By Morgan Nguyen, For The Miami Student

In an effort to promote safe sex practices on campus, BACCHUS, a student health organization, is hosting free HIV testing today. The clinic will take place from 10 a.m. to 5 p.m. in the Office of Student Wellness inside the Student Health Center.

Nurse Janae Arno, who serves as Miami University’s wellness coordinator and advisor to BACCHUS, said that the testing — run in collaboration with Miami’s Nursing Department and the AIDS Resource Center in Dayton — is open to all.

The testing is completely confidential, free of charge and requires no pre-registration. Results are returned within a half hour. Students can wait at the clinic or return later after class. The clinics have performed 45 tests so far over three testing dates.

Sophomore Jared Calihan, who attended a previous clinic, said the testing was simple.

“It was a straight-forward process,” Calihan said. “I was glad to find out that the test was a mouth swab and required no blood work.”

Calihan said, in order to participate, he filled out a registration form. He was briefly educated on safe sex practices, given a chance to ask questions, and had his mouth swabbed. The results of the test took about 15 minutes to obtain.

The purpose of hosting the free clinic, Arno explained, is to make it as easy as possible for students to get tested.

“We’ve seen strong attendance at recent events, and I think that’s because the HIV testing is affordable, accessible and anonymous,” said Arno. “Students feel they’re in a neutral, safe space where they are not identified or judged.”

BACCHUS, a student organization promoting healthy and safe lifestyle decision-making, had the idea to put on the event after identifying safe sex as one of their health initiatives this year.

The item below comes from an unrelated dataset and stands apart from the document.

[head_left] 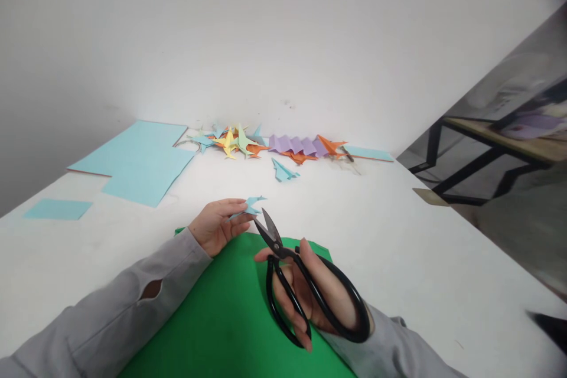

“One of our main focuses is to provide resources and educate our peers,” said senior Allison Briede, the co-president of BACCHUS. “The testing is completely confidential and anyone dealing with any paperwork has been cleared by the Dayton AIDS Resource Center. However, no one will see the results of a test beside the Dayton AIDS memberand the person being tested. ”

Attendance has steadily increased, doubling in numbers since the first event. Briede sees many reasons for this gain in popularity.

“Most people our age have never been tested for HIV, and knowledge is power,” said Briede. “Regardless of the results, students are aware now, which is huge. People need to be aware if they have HIV… and people need to be educated on how to protect themselves. This means more people are talking about safe sex, which is our ultimate goal.”